The task: Take the lines below from the first through the one that contains "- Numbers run" and copy them exactly.

☆ ☆ ☆ ☆ ☆ ☆ ☆

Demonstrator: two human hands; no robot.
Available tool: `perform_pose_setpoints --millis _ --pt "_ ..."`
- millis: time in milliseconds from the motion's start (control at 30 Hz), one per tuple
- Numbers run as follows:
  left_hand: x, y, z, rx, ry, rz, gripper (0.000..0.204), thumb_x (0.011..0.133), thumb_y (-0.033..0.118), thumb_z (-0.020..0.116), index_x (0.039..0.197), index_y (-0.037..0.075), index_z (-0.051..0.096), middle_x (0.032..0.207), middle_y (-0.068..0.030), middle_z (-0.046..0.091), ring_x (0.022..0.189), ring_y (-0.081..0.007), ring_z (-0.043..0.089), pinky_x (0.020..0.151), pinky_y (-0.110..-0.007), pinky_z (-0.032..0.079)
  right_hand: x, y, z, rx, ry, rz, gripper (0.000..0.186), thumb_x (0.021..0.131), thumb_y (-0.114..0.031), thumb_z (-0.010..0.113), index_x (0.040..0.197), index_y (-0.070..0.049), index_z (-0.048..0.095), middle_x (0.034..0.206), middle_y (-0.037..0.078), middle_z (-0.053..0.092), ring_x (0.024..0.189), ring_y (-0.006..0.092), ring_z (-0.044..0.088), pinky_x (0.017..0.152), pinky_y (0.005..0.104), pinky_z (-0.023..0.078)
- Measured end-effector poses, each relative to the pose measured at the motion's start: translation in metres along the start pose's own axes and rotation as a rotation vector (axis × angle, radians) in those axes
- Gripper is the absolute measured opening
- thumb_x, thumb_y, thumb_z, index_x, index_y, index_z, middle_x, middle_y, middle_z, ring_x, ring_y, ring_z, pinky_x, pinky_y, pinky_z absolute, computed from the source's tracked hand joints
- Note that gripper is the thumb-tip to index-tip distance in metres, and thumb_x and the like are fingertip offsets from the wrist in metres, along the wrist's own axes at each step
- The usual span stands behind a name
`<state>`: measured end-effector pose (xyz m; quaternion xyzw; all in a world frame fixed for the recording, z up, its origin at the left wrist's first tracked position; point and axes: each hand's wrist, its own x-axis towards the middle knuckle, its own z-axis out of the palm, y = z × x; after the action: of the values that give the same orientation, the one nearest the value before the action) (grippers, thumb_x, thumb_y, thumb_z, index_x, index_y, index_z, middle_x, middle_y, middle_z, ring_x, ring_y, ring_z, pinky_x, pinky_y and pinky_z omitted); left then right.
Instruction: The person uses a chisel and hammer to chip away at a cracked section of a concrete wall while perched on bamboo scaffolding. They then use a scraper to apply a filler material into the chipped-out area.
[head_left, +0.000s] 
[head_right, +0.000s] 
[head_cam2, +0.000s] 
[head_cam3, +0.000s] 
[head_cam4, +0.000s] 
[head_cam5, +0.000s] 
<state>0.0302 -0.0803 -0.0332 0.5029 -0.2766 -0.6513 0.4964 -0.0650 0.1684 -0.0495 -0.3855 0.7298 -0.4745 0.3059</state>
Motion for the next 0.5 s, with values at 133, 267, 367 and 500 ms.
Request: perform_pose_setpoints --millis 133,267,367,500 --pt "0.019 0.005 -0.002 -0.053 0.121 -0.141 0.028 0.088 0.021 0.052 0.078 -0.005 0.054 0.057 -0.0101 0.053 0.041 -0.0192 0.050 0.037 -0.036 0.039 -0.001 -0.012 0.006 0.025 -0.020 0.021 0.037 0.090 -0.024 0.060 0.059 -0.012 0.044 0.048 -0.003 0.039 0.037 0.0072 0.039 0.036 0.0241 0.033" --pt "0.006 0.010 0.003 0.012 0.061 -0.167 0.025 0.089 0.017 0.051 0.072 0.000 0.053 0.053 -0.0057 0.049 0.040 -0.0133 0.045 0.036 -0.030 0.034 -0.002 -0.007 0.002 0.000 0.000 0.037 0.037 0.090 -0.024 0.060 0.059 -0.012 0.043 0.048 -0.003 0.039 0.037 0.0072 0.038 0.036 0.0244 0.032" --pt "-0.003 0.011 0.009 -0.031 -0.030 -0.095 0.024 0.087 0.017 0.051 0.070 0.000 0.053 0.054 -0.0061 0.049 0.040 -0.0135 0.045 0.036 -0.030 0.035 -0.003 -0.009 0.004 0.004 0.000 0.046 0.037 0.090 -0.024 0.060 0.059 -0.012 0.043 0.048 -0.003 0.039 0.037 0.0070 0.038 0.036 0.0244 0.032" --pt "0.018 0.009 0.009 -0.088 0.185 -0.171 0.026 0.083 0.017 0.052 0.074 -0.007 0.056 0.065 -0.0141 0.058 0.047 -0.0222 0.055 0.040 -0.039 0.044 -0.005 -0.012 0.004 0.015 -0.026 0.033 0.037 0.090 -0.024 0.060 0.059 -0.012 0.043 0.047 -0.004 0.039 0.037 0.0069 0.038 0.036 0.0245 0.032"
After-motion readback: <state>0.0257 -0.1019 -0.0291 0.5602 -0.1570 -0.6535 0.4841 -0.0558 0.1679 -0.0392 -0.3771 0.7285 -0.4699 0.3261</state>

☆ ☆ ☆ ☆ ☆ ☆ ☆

Response to this exercise:
Demonstrator: two human hands; no robot.
Available tool: `perform_pose_setpoints --millis _ --pt "_ ..."`
- millis: time in milliseconds from the motion's start (control at 30 Hz), one per tuple
- Numbers run as follows:

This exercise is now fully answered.